SQ #38--Balling Around the Solar System

Summer Quandaries #38
September 7--23 days to camp

Balling Around the Solar System

Thinking of 11 and 12-foot hoop heights brought back memories of a long-ago flight of fancy. In your teens if you were a science fiction fan and ran across the several juvenile fiction works of Robert Heinlein, then perhaps you too soared to the delights of The Menace From Earth. If you got past the distinctly female point of view of the narrator whose boyfriend was bedazzled by a thirty-something actress visiting from Earth, then it was almost impossible not to be caught up in the utterly believable flying scenes when the straying boyfriend takes the touring “menace” to the colony’s underground air storage cavern. There one could strap on wings and in the combination of normal atmospheric pressure and one-sixth lunar gravity the magic of Iccarus became reality. If you were a basketball junkie, it was no great leap to picture a smaller cavern to the side with, you guessed it, a pair of hoops, a ball, and a complement of youths gleefully leaping to impossible heights.

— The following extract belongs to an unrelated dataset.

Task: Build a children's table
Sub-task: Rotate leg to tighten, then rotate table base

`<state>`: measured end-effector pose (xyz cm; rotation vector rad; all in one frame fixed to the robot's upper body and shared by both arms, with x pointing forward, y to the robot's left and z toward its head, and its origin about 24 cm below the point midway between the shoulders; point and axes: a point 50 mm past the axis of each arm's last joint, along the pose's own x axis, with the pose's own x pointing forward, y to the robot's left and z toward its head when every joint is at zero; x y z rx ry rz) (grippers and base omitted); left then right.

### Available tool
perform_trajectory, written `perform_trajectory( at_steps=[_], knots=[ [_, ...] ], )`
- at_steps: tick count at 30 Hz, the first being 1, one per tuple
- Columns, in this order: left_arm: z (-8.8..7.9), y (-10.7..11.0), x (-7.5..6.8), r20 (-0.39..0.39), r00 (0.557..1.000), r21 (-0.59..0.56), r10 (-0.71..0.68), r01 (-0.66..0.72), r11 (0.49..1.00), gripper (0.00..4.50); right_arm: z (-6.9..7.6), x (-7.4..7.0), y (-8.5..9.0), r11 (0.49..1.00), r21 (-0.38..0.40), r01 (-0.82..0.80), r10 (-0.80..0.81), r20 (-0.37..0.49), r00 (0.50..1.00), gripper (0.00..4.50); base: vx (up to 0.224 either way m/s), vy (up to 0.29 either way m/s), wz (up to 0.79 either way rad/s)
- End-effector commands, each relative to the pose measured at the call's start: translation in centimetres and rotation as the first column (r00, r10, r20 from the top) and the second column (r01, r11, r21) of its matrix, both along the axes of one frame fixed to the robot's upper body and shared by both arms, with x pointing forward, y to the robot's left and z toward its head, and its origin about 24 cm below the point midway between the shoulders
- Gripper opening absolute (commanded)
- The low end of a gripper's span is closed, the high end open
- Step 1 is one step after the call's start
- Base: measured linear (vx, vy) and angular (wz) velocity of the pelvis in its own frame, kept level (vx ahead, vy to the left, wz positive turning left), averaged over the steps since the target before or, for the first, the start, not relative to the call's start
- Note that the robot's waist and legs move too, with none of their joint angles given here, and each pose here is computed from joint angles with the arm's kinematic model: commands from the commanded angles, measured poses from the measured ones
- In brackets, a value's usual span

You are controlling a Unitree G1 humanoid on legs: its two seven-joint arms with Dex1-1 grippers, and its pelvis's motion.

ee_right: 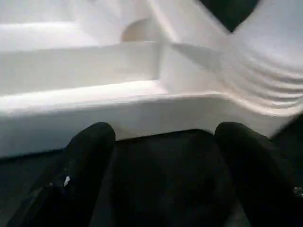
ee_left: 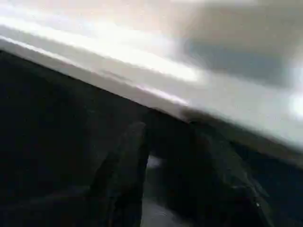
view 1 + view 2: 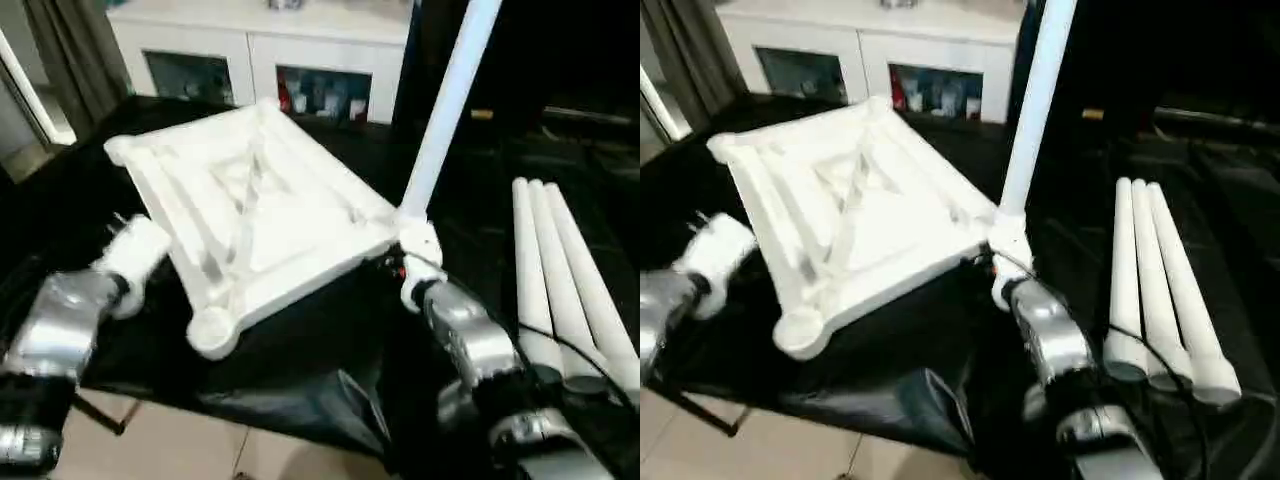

Ever since, whenever I read of a possible site for space colonies,
I also picture the ubiquitous hoop and ball and the follies of youth well (or is that miss-) spent. So next time you ruminate over an article exploring the hurdles necessary for a human colony on the Moon, Mars, Ganymede, or any of the other difficult but possible off-world destinations, allow your imagination to take you along on a 20-foot dunk, or taking off from half court and shooting down on your way by the hoop. Phooey on the foolish astronauts trying to hit a golf ball on the Moon where the course consisted of a single huge sand trap with no water hazards, wind, or trees and the only rough was rocky craters. Give me a rusty hoop nailed to the side of the lunar lander and let the aliens of the far future hypothesize on that artifact.